I am currently experiencing an odd performance issue with syslog-ng 1.6.5. I use several load-balanced relays which receive syslog traffic via both udp and tcp. They forward all traffic to the back-end collection hosts exclusively via tcp. Overall, this environment collects around 60GB of log data per day. All of the relays have identical Solaris 8 builds, as well as identical syslog-ng configurations. Here is the pertinent snippet from a configuration file: options { stats(300); sync(0); time_reopen(10); log_fifo_size(3000000); gc_busy_threshold(200000); check_hostname(no); keep_hostname(yes); }; As you can see, my fifo queue is enormous. Despite that fact, syslog-ng on any given relay will begin dropping messages at an alarming rate (600-700 per second) when combined inbound and outbound tcp traffic increases beyond a certain threshold. Said threshold seems to be a bit low to me, though. We're talking somewhere in the neighborhood of 700 tcp segments per second. The corresponding inbound UDP dgrams are usually between 200 and 400 per second. It should be noted that the IP stack is handling the load just fine. Also, CPU utilization rarely exceeds 60 or 70 percent. The collection hosts are fairly beefy systems that are barely breathing even during peak load. I've watched both the IP stack and syslog-ng on these systems, and they're keeping up just fine. I know the FIFO queue size probably seems unreasonable here, but the lower I make it, the worse the drops. Of course, the higher I make it, the more memory it eats up. And in some cases, I've seen syslog-ng eventually eat it all up and the scanner kicks in. But what's really most peculiar in this scenario is the fact that the numbers simply don't add up. Why does syslog-ng appear (on the surface) to be dropping a very large percentage of the messages that it receives? I realize that it's not, but the numbers tell a different story. And how could it possibly drop so many messages when the FIFO queue is configured to buffer three million lines? How preposterous! Am I way off base here? --------------------------------- Yahoo! FareChase - Search multiple travel sites in one click.
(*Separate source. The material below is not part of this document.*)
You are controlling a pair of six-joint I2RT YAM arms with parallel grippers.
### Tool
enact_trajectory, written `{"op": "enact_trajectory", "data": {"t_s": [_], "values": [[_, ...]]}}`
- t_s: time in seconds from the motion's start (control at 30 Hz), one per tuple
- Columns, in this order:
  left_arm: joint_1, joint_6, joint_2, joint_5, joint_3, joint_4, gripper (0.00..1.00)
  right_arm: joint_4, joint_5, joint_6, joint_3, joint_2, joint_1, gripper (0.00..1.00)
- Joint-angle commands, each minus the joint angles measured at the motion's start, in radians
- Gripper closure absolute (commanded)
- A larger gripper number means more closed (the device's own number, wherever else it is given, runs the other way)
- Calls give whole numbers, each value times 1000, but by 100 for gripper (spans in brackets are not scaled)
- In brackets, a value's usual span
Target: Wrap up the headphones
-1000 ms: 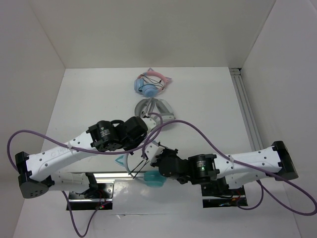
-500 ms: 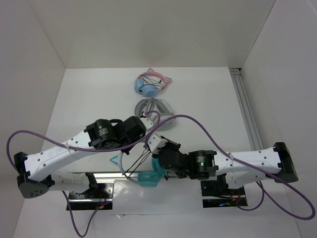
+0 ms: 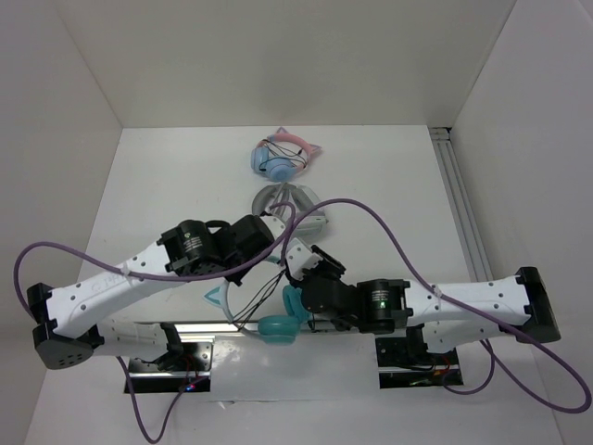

On Fri, Oct 21, 2005 at 06:54:04AM -0700, Scott C wrote:
But what's really most peculiar in this scenario is the fact that the numbers simply don't add up. Why does syslog-ng appear (on the surface) to be dropping a very large percentage of the messages that it receives? I realize that it's not, but the numbers tell a different story. And how could it possibly drop so many messages when the FIFO queue is configured to buffer three million lines? How preposterous!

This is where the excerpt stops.